> **Problem details**
Word for word, transcribe every line below.

> **Given information**

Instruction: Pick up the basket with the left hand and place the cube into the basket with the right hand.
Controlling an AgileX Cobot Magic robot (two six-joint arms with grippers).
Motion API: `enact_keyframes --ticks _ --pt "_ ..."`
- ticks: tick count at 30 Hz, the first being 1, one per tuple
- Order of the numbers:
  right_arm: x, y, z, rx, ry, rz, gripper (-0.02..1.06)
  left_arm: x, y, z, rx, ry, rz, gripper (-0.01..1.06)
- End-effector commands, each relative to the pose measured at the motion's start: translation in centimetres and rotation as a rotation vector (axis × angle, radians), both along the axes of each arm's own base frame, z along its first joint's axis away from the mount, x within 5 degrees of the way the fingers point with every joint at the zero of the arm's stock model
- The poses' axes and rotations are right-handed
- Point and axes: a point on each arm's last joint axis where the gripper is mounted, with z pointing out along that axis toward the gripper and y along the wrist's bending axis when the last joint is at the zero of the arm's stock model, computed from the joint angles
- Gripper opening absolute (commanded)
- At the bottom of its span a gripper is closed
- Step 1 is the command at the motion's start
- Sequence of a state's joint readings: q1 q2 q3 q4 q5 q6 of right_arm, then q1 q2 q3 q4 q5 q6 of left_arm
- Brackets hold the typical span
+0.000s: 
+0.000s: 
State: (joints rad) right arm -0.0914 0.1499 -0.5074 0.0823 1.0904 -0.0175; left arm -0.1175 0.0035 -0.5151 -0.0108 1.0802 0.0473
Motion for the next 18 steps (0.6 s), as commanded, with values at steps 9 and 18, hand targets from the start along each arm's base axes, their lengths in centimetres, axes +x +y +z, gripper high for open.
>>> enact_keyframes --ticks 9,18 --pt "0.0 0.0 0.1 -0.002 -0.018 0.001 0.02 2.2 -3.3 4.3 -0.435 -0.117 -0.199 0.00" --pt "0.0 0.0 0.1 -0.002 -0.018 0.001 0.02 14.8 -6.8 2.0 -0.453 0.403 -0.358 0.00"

> **Answer to the exercise**
Instruction: Pick up the basket with the left hand and place the cube into the basket with the right hand.
Controlling an AgileX Cobot Magic robot (two six-joint arms with grippers).
Motion API: `enact_keyframes --ticks _ --pt "_ ..."`
- ticks: tick count at 30 Hz, the first being 1, one per tuple
- Order of the numbers:
  right_arm: x, y, z, rx, ry, rz, gripper (-0.02..1.06)
  left_arm: x, y, z, rx, ry, rz, gripper (-0.01..1.06)
- End-effector commands, each relative to the pose measured at the motion's start: translation in centimetres and rotation as a rotation vector (axis × angle, radians), both along the axes of each arm's own base frame, z along its first joint's axis away from the mount, x within 5 degrees of the way the fingers point with every joint at the zero of the arm's stock model
- The poses' axes and rotations are right-handed
- Point and axes: a point on each arm's last joint axis where the gripper is mounted, with z pointing out along that axis toward the gripper and y along the wrist's bending axis when the last joint is at the zero of the arm's stock model, computed from the joint angles
- Gripper opening absolute (commanded)
- At the bottom of its span a gripper is closed
- Step 1 is the command at the motion's start
- Sequence of a state's joint readings: q1 q2 q3 q4 q5 q6 of right_arm, then q1 q2 q3 q4 q5 q6 of left_arm
- Brackets hold the typical span
+0.000s: 
+0.000s: 
State: (joints rad) right arm -0.0914 0.1499 -0.5074 0.0823 1.0904 -0.0175; left arm -0.1175 0.0035 -0.5151 -0.0108 1.0802 0.0473
Motion for the next 18 steps (0.6 s), as commanded, with values at steps 9 and 18, hand targets from the start along each arm's base axes, their lengths in centimetres, axes +x +y +z, gripper high for open.
>>> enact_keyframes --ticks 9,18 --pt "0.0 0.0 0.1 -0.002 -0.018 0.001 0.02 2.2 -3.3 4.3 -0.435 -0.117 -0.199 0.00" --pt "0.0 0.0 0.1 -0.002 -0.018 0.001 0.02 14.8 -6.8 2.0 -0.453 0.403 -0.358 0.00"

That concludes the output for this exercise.